The contents of this article have been dealt with in a much more informative, neutral, and coherent manner in Involuntary commitment. I would advise that this article needed cleaning up, but the article itself is unnecessary. Therefore, I recommend that it be deleted in its entirety. IronDuke 22:24, 4 November 2005 (UTC)[reply]

What are you talking about? This is the talk page for that article! --Daniel C. Boyer 17:26, 5 November 2005 (UTC)[reply]

Added mention of controversy (from a civil-liberties perspective) over civil commitment.

Daniel C. Boyer


Added more text. One needs to make a distinction between psychiatric commitment and civil commitment. People have been arguing about psychiatric commitment since the 1960's, and that issue is well argued. Civil commitment for sex offenders is something entirely new.


Added mention of Lawerence Stevens as exception to "few would argue that under no circumstances should a psychiatric patient be held against their will".

Daniel C. Boyer


Added mention of ordering people to take psychiatric medication as an alternative to involuntary commitment and a cause for the decreased incidence of involuntary commitment.

Daniel C. Boyer


Added link to Lawrence Stevens article.

Daniel C. Boyer


Added parenthetical mention of "mad liberation."

Daniel C. Boyer


Added mention of nearly-synonymous "mental hygiene" laws.

Daniel C. Boyer


The "danger to self or others" standard of the Baker Act (paralleled in many other mental hygiene laws) is supposed to be protective of the civil liberties of those who might be wrongly committed, which is ridiculous as it is hardly a bright-line test and is indeed one of nearly infinitely open-ended ambiguity. The test is based on the assumption that it will be used in a certain way, but facially almost every individual could be called a "danger to self or others." Judge Watchler has pointed out (and I maintain this is putting it mildly) that "dangerousness" is "open to various interpretations" (Mtr. of Torsney, 47 N.Y. 2d 667, 686-87 (Ct. App. 1979)(Wachtler, J., dissenting).

Daniel C. Boyer


Might the mention of the Stevens article on suicide be better placed under the article on suicide? What is its relevance to this?

Daniel C. Boyer


I am concerned that the passage relating to the 1960s ("the involuntary commitment were lax and this led to a number of horror stories of people with no mental illness being trapped in an institution") might lead readers to believe this does not occur today when it can and does. Could this be reworked to relieve this possible misimpression?

Daniel C. Boyer


See here for a possible criticism of involuntary commitment. --Daniel C. Boyer

How can criticism of involuntary commitment by believers in the theory of reality enforcement be mentioned in this article (what is the best NPOV way to do this)? --Daniel C. Boyer

"It is typically used against patients with mental illness, particularly schizophrenia."

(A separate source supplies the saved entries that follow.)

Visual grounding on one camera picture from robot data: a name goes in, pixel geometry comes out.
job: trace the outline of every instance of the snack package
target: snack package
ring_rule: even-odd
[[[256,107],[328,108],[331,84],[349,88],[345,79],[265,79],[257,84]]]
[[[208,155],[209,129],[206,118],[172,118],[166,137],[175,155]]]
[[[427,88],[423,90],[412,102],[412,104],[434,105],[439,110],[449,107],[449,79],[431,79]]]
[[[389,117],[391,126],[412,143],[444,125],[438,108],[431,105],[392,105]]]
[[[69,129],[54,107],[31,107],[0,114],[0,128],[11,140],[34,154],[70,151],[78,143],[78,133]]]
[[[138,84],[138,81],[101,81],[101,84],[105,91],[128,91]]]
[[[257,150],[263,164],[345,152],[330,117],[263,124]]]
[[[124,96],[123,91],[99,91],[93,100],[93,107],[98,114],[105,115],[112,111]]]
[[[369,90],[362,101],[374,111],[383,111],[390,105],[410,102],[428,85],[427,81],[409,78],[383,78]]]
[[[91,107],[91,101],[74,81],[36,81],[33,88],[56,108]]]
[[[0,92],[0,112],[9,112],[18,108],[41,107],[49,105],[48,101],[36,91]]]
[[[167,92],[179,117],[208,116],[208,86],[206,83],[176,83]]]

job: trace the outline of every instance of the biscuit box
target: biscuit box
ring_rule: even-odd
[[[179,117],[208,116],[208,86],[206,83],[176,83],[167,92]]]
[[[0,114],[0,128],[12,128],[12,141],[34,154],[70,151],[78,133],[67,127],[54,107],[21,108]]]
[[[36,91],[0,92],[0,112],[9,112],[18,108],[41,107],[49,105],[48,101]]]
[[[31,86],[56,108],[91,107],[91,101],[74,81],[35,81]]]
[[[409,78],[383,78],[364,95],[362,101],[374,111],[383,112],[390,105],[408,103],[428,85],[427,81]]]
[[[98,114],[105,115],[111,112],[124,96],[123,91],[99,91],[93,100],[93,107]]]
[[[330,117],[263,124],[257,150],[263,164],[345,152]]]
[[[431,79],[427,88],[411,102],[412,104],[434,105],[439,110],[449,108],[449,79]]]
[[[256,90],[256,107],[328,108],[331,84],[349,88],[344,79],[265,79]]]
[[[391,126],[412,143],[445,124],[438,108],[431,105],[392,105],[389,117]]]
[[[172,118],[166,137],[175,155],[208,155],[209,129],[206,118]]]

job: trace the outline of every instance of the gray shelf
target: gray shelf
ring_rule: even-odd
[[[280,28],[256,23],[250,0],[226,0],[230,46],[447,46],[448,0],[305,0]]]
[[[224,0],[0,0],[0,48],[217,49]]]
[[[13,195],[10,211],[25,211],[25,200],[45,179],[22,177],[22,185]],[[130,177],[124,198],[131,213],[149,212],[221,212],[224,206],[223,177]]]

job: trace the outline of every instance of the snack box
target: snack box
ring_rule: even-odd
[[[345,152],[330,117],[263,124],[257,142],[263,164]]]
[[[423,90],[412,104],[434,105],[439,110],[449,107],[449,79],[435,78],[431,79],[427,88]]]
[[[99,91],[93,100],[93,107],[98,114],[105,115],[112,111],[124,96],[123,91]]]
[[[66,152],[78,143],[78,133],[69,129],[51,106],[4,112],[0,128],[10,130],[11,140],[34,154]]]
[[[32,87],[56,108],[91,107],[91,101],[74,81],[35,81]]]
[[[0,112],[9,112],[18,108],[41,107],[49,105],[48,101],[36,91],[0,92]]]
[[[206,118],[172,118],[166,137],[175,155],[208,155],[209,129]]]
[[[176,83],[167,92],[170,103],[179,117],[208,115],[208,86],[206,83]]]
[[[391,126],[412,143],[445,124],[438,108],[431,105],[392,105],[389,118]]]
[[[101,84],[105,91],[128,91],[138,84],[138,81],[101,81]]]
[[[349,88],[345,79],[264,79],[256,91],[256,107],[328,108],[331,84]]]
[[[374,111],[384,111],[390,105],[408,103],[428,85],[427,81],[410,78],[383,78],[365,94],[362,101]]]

This begs the questions: Are people wrongly committed, even accidentally or on purpose? This needs to be more clearly explained to allow for the possibility that people who have no mental illness are wrongly committed. This has a pro-involuntary-commitment bias. --Daniel C. Boyer

"Unfortunately, community care facilities were in general not well-funded, and this resulted in many mental patients left to fend for themselves." This is not NPOV. Perhaps this should be rewritten to indicate that the flaw in the theory, when put into practice, was that "community care facilities were in general not well-funded" rather than using the word "unfortunately". --Daniel C. Boyer


This entire article is U.S.-centric and revisions should be made to it to make it less so. --Daniel C. Boyer 14:16 Oct 2, 2002 (UTC)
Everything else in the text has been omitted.